TASK STATEMENT
Reproduce the entire listing word for word.

INPUT DATA
##############################
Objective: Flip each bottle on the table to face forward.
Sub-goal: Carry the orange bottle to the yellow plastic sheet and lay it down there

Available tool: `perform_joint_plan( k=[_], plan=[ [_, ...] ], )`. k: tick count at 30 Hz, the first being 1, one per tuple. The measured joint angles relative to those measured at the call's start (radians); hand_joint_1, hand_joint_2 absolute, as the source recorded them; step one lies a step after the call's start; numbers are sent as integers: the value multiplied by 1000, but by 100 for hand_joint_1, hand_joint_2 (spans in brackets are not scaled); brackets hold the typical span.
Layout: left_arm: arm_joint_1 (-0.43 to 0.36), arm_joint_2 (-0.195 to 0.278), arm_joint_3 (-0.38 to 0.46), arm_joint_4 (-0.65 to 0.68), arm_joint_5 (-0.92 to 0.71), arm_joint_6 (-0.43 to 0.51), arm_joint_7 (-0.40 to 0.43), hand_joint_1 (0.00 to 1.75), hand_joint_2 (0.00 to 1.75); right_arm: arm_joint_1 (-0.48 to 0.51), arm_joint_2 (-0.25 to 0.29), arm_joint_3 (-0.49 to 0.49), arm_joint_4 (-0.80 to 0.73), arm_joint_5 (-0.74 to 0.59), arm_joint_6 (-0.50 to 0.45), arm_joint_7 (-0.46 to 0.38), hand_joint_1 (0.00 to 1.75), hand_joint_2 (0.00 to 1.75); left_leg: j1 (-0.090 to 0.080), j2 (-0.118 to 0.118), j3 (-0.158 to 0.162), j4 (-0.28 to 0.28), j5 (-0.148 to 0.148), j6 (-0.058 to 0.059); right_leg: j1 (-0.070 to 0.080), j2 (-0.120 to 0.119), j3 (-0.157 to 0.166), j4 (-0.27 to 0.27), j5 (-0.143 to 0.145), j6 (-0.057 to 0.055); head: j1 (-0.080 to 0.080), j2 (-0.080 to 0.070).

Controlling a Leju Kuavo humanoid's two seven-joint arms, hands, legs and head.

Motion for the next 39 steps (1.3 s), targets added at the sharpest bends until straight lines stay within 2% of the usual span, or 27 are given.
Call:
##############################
RESPONSE AREA
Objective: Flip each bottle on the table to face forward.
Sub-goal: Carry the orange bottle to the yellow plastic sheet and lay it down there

Available tool: `perform_joint_plan( k=[_], plan=[ [_, ...] ], )`. k: tick count at 30 Hz, the first being 1, one per tuple. The measured joint angles relative to those measured at the call's start (radians); hand_joint_1, hand_joint_2 absolute, as the source recorded them; step one lies a step after the call's start; numbers are sent as integers: the value multiplied by 1000, but by 100 for hand_joint_1, hand_joint_2 (spans in brackets are not scaled); brackets hold the typical span.
Layout: left_arm: arm_joint_1 (-0.43 to 0.36), arm_joint_2 (-0.195 to 0.278), arm_joint_3 (-0.38 to 0.46), arm_joint_4 (-0.65 to 0.68), arm_joint_5 (-0.92 to 0.71), arm_joint_6 (-0.43 to 0.51), arm_joint_7 (-0.40 to 0.43), hand_joint_1 (0.00 to 1.75), hand_joint_2 (0.00 to 1.75); right_arm: arm_joint_1 (-0.48 to 0.51), arm_joint_2 (-0.25 to 0.29), arm_joint_3 (-0.49 to 0.49), arm_joint_4 (-0.80 to 0.73), arm_joint_5 (-0.74 to 0.59), arm_joint_6 (-0.50 to 0.45), arm_joint_7 (-0.46 to 0.38), hand_joint_1 (0.00 to 1.75), hand_joint_2 (0.00 to 1.75); left_leg: j1 (-0.090 to 0.080), j2 (-0.118 to 0.118), j3 (-0.158 to 0.162), j4 (-0.28 to 0.28), j5 (-0.148 to 0.148), j6 (-0.058 to 0.059); right_leg: j1 (-0.070 to 0.080), j2 (-0.120 to 0.119), j3 (-0.157 to 0.166), j4 (-0.27 to 0.27), j5 (-0.143 to 0.145), j6 (-0.057 to 0.055); head: j1 (-0.080 to 0.080), j2 (-0.080 to 0.070).

Controlling a Leju Kuavo humanoid's two seven-joint arms, hands, legs and head.

Motion for the next 39 steps (1.3 s), targets added at the sharpest bends until straight lines stay within 2% of the usual span, or 27 are given.
Call:

Nothing else remains to be done for this exercise.